Work required: Repeat the data in full. Drop every picture.

Records for the task:
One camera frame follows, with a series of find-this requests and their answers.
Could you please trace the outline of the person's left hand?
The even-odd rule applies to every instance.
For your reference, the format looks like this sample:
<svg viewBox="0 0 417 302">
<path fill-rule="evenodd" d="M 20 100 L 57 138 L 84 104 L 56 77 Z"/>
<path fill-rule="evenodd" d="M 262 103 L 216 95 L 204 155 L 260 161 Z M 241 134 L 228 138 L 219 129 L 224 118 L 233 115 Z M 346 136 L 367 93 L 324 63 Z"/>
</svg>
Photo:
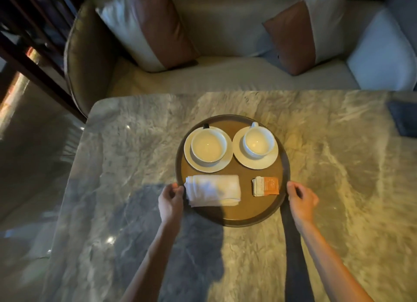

Reply:
One camera frame follows, with a series of find-this requests and their answers.
Could you please trace the outline of the person's left hand?
The even-odd rule applies to every instance.
For your reference, the format looks like this sample:
<svg viewBox="0 0 417 302">
<path fill-rule="evenodd" d="M 20 100 L 57 138 L 84 104 L 56 77 Z"/>
<path fill-rule="evenodd" d="M 262 103 L 216 95 L 204 155 L 260 161 Z M 241 134 L 228 138 L 219 129 L 224 118 L 233 115 Z M 346 136 L 367 93 L 324 63 Z"/>
</svg>
Photo:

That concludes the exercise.